(Your assignment): Starting from the first line below, count the lines carrying the string "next" and answer with the count by itself.
::: Exercise material
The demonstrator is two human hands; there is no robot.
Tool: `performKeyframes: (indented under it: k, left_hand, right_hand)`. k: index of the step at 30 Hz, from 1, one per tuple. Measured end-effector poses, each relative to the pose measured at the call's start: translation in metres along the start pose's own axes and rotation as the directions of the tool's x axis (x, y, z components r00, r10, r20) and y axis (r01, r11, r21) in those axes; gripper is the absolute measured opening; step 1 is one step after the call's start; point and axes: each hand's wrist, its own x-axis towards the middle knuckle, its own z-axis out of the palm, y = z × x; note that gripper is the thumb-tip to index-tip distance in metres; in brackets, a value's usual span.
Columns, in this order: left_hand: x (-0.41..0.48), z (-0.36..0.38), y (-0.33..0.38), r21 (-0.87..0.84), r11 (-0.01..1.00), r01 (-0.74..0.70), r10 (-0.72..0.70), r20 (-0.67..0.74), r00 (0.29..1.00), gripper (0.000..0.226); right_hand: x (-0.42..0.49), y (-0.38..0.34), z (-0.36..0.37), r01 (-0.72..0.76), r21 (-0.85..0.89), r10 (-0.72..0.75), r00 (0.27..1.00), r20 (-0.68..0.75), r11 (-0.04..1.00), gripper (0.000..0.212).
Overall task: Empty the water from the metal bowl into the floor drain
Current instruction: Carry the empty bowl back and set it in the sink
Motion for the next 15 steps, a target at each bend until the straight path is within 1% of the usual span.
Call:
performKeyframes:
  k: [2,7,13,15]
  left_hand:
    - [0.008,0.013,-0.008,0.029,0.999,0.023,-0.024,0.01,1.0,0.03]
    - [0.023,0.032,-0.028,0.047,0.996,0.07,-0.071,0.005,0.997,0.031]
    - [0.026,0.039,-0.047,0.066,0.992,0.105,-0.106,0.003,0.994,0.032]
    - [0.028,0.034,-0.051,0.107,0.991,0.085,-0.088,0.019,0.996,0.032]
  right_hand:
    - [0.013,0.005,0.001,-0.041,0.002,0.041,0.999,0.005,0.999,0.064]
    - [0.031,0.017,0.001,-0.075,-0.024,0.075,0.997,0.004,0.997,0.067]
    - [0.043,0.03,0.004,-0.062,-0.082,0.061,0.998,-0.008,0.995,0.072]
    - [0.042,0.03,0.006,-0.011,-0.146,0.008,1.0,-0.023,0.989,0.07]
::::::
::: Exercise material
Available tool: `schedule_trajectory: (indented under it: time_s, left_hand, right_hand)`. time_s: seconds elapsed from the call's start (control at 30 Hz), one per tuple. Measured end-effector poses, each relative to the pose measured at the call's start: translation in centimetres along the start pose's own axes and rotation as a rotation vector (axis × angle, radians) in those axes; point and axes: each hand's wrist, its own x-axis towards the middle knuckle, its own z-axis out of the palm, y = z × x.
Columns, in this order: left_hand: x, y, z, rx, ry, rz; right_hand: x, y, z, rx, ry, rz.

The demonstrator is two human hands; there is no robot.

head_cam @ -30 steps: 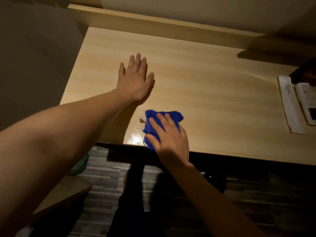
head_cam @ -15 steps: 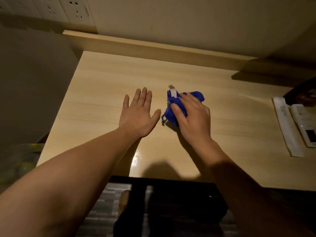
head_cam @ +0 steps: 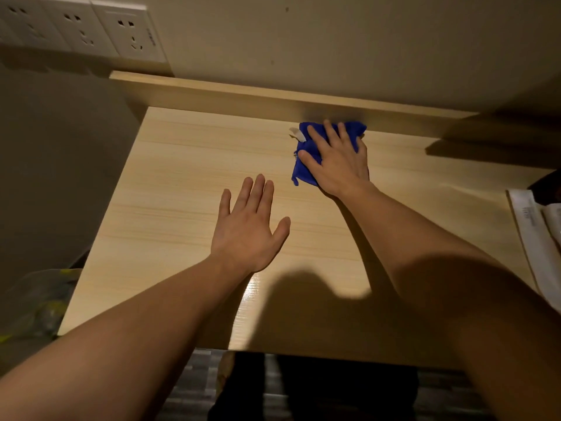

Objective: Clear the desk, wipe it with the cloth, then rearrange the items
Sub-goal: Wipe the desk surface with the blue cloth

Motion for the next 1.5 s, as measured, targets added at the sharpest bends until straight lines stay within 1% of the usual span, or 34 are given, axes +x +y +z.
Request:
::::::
(Result of the exercise): 2